- [Provided data]:
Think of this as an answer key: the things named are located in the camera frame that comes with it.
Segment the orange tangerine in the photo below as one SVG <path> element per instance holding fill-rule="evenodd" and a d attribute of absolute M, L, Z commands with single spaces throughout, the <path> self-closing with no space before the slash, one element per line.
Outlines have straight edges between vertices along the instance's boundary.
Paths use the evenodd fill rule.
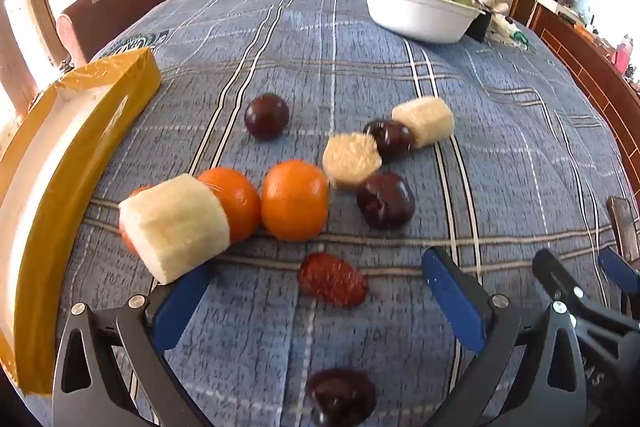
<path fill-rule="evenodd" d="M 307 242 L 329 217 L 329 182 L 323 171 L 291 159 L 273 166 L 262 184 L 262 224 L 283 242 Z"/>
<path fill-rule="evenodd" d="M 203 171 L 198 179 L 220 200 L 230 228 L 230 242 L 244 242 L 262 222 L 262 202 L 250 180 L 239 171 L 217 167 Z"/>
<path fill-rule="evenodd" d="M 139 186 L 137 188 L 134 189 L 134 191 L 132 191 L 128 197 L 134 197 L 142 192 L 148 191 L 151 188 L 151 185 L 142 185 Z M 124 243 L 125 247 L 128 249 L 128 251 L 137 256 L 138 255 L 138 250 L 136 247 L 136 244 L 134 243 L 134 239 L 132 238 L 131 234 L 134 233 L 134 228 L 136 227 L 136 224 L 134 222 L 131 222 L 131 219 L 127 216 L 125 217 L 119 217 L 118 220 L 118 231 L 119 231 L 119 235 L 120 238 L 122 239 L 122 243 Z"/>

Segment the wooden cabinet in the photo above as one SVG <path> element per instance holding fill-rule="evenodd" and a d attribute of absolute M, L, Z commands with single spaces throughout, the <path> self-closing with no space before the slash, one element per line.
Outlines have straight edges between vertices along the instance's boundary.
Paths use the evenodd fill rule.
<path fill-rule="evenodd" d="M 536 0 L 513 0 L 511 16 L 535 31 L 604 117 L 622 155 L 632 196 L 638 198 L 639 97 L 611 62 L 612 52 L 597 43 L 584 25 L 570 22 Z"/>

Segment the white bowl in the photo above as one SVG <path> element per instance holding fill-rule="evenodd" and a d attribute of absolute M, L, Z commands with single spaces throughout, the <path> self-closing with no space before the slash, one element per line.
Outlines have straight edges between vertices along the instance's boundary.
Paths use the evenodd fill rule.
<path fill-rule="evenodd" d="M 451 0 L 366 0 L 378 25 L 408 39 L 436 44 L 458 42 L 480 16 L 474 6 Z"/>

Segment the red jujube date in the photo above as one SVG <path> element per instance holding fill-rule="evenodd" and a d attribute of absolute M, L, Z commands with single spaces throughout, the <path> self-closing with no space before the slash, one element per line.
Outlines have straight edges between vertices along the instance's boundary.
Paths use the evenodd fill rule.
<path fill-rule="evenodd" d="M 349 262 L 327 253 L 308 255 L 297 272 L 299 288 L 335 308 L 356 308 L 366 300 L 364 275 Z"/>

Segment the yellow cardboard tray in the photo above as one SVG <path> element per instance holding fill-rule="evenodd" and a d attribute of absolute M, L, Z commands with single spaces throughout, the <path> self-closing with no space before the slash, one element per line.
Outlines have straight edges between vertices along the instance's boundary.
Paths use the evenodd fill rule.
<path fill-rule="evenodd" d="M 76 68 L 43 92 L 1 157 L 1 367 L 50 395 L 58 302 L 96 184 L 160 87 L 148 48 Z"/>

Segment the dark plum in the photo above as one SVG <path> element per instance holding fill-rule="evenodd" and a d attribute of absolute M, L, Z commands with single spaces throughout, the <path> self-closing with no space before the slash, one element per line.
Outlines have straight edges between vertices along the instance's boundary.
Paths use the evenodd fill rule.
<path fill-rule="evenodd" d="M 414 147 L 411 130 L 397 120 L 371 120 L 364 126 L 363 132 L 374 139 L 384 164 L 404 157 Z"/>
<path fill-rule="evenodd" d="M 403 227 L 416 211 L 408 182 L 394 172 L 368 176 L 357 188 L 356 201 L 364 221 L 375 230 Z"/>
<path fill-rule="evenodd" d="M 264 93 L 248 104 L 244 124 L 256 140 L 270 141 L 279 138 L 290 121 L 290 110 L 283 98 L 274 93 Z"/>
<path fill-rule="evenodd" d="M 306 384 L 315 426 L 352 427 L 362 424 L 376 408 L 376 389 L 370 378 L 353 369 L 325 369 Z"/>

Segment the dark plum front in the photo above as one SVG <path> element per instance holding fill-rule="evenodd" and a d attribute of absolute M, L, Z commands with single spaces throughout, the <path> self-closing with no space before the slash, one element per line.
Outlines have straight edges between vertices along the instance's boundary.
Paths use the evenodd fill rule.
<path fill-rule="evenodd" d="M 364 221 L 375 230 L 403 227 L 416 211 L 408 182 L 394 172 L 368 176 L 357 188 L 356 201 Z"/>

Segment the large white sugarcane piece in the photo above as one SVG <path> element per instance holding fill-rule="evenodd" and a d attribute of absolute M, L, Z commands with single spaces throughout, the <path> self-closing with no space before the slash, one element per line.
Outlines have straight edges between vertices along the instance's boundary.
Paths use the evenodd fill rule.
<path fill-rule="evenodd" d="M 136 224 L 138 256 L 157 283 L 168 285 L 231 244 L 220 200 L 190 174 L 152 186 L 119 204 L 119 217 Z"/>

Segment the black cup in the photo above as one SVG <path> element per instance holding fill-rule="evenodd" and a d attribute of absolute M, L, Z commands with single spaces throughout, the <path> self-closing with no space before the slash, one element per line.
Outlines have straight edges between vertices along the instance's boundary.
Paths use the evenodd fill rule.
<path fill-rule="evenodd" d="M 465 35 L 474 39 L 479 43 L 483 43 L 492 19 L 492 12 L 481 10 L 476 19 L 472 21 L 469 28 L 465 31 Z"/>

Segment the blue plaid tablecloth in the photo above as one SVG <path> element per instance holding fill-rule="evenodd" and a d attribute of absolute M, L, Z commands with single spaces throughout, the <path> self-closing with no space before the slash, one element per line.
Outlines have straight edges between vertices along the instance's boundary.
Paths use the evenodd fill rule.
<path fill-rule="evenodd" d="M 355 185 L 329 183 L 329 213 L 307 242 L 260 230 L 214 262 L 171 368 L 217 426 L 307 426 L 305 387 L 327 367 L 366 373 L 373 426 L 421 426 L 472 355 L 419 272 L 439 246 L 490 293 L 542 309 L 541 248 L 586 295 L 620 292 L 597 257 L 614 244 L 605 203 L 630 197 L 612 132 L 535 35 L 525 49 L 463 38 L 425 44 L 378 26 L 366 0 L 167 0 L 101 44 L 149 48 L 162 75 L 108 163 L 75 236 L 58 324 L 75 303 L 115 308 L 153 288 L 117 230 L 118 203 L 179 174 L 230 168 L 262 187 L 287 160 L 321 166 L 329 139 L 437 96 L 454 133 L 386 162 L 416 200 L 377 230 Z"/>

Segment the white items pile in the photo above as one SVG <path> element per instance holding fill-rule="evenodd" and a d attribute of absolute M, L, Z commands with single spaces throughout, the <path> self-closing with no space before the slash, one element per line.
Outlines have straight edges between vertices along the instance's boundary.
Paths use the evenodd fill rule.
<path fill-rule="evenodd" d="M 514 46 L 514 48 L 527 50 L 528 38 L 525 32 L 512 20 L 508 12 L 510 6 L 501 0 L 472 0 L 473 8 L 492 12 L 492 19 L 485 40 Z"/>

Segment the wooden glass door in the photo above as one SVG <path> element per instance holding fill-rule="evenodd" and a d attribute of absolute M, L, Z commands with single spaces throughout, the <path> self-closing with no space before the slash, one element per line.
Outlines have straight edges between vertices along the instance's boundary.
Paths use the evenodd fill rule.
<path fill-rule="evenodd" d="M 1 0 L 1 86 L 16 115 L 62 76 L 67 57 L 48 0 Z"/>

- [What you are asked to do]:
If a record contains a picture, leave the picture out; repeat the record itself exactly.

- [Finished exercise]:
Think of this as an answer key: the things named are located in the camera frame that comes with it.
Segment the orange tangerine in the photo below as one SVG <path> element per instance holding fill-rule="evenodd" and a d attribute of absolute M, L, Z commands with single spaces throughout, the <path> self-closing with no space before the slash, one element per line.
Outlines have straight edges between vertices along the instance's boundary.
Paths use the evenodd fill rule.
<path fill-rule="evenodd" d="M 307 242 L 329 217 L 329 182 L 323 171 L 291 159 L 273 166 L 262 184 L 262 224 L 283 242 Z"/>
<path fill-rule="evenodd" d="M 203 171 L 198 179 L 220 200 L 230 228 L 230 242 L 244 242 L 262 222 L 262 202 L 250 180 L 239 171 L 217 167 Z"/>
<path fill-rule="evenodd" d="M 139 186 L 137 188 L 134 189 L 134 191 L 132 191 L 128 197 L 134 197 L 142 192 L 148 191 L 151 188 L 151 185 L 142 185 Z M 124 243 L 125 247 L 128 249 L 128 251 L 137 256 L 138 255 L 138 250 L 136 247 L 136 244 L 134 243 L 134 239 L 132 238 L 131 234 L 134 233 L 134 228 L 136 227 L 136 224 L 134 222 L 131 222 L 131 219 L 127 216 L 125 217 L 119 217 L 118 220 L 118 231 L 119 231 L 119 235 L 120 238 L 122 239 L 122 243 Z"/>

Segment the wooden cabinet in the photo above as one SVG <path> element per instance holding fill-rule="evenodd" and a d attribute of absolute M, L, Z commands with single spaces throughout, the <path> self-closing with no space before the slash, one element per line.
Outlines have straight edges between vertices along the instance's boundary.
Paths use the evenodd fill rule.
<path fill-rule="evenodd" d="M 536 0 L 513 0 L 511 16 L 535 31 L 604 117 L 622 155 L 632 196 L 638 198 L 639 97 L 611 62 L 612 52 L 597 43 L 584 25 L 570 22 Z"/>

Segment the white bowl in the photo above as one SVG <path> element per instance holding fill-rule="evenodd" and a d attribute of absolute M, L, Z commands with single spaces throughout, the <path> self-closing with no space before the slash, one element per line.
Outlines have straight edges between vertices along the instance's boundary.
Paths use the evenodd fill rule.
<path fill-rule="evenodd" d="M 451 0 L 366 0 L 378 25 L 408 39 L 436 44 L 458 42 L 480 16 L 474 6 Z"/>

Segment the red jujube date in the photo above as one SVG <path> element per instance holding fill-rule="evenodd" and a d attribute of absolute M, L, Z commands with single spaces throughout, the <path> self-closing with no space before the slash, one element per line.
Outlines have straight edges between vertices along the instance's boundary.
Paths use the evenodd fill rule.
<path fill-rule="evenodd" d="M 349 262 L 327 253 L 308 255 L 297 272 L 299 288 L 335 308 L 356 308 L 366 300 L 364 275 Z"/>

Segment the yellow cardboard tray in the photo above as one SVG <path> element per instance holding fill-rule="evenodd" and a d attribute of absolute M, L, Z commands with single spaces throughout, the <path> self-closing with no space before the slash, one element per line.
Outlines have straight edges between vertices along the instance's boundary.
Paths use the evenodd fill rule.
<path fill-rule="evenodd" d="M 76 68 L 43 92 L 1 157 L 1 367 L 50 395 L 58 302 L 96 184 L 160 87 L 148 48 Z"/>

Segment the dark plum in the photo above as one SVG <path> element per instance holding fill-rule="evenodd" and a d attribute of absolute M, L, Z commands with single spaces throughout, the <path> self-closing with no space before the slash, one element per line.
Outlines have straight edges between vertices along the instance's boundary.
Paths use the evenodd fill rule.
<path fill-rule="evenodd" d="M 414 147 L 411 130 L 397 120 L 371 120 L 364 126 L 363 132 L 374 139 L 384 164 L 404 157 Z"/>
<path fill-rule="evenodd" d="M 403 227 L 416 211 L 408 182 L 394 172 L 368 176 L 357 188 L 356 201 L 364 221 L 375 230 Z"/>
<path fill-rule="evenodd" d="M 264 93 L 248 104 L 244 124 L 256 140 L 270 141 L 279 138 L 290 121 L 290 110 L 283 98 L 274 93 Z"/>
<path fill-rule="evenodd" d="M 306 384 L 315 426 L 352 427 L 362 424 L 376 408 L 376 389 L 370 378 L 353 369 L 325 369 Z"/>

Segment the dark plum front in the photo above as one SVG <path> element per instance holding fill-rule="evenodd" and a d attribute of absolute M, L, Z commands with single spaces throughout, the <path> self-closing with no space before the slash, one element per line.
Outlines have straight edges between vertices along the instance's boundary.
Paths use the evenodd fill rule.
<path fill-rule="evenodd" d="M 364 221 L 375 230 L 403 227 L 416 211 L 408 182 L 394 172 L 368 176 L 357 188 L 356 201 Z"/>

Segment the large white sugarcane piece in the photo above as one SVG <path> element per instance holding fill-rule="evenodd" and a d attribute of absolute M, L, Z commands with single spaces throughout, the <path> self-closing with no space before the slash, one element per line.
Outlines have straight edges between vertices along the instance's boundary.
Paths use the evenodd fill rule.
<path fill-rule="evenodd" d="M 136 224 L 138 256 L 157 283 L 168 285 L 231 244 L 220 200 L 190 174 L 152 186 L 119 204 L 119 217 Z"/>

Segment the black cup in the photo above as one SVG <path> element per instance holding fill-rule="evenodd" and a d attribute of absolute M, L, Z commands with single spaces throughout, the <path> self-closing with no space before the slash, one element per line.
Outlines have straight edges between vertices along the instance's boundary.
Paths use the evenodd fill rule.
<path fill-rule="evenodd" d="M 465 35 L 474 39 L 479 43 L 483 43 L 492 19 L 492 12 L 481 10 L 476 19 L 472 21 L 469 28 L 465 31 Z"/>

Segment the blue plaid tablecloth in the photo above as one SVG <path> element per instance holding fill-rule="evenodd" and a d attribute of absolute M, L, Z commands with single spaces throughout, the <path> self-closing with no space before the slash, one element per line.
Outlines have straight edges between vertices along the instance's boundary.
Paths use the evenodd fill rule.
<path fill-rule="evenodd" d="M 355 185 L 329 183 L 329 213 L 307 242 L 260 230 L 214 262 L 171 368 L 217 426 L 307 426 L 305 387 L 327 367 L 366 373 L 373 426 L 421 426 L 472 355 L 419 272 L 439 246 L 490 293 L 542 309 L 541 248 L 586 295 L 620 292 L 597 257 L 614 244 L 605 203 L 630 197 L 612 132 L 535 35 L 525 49 L 463 38 L 425 44 L 378 26 L 366 0 L 167 0 L 101 44 L 149 48 L 162 75 L 108 163 L 75 236 L 58 324 L 75 303 L 115 308 L 153 288 L 117 230 L 118 203 L 179 174 L 230 168 L 262 187 L 287 160 L 321 166 L 329 139 L 437 96 L 454 133 L 386 162 L 416 200 L 377 230 Z"/>

Segment the white items pile in the photo above as one SVG <path> element per instance holding fill-rule="evenodd" and a d attribute of absolute M, L, Z commands with single spaces throughout, the <path> self-closing with no space before the slash, one element per line.
Outlines have straight edges between vertices along the instance's boundary.
Paths use the evenodd fill rule.
<path fill-rule="evenodd" d="M 514 46 L 514 48 L 527 50 L 528 38 L 525 32 L 512 20 L 508 12 L 510 6 L 501 0 L 472 0 L 473 8 L 492 12 L 492 19 L 485 40 Z"/>

Segment the wooden glass door in the photo above as one SVG <path> element per instance holding fill-rule="evenodd" and a d attribute of absolute M, L, Z commands with single spaces throughout, the <path> self-closing with no space before the slash, one element per line.
Outlines have straight edges between vertices along the instance's boundary.
Paths use the evenodd fill rule.
<path fill-rule="evenodd" d="M 1 0 L 1 86 L 16 115 L 62 76 L 67 57 L 48 0 Z"/>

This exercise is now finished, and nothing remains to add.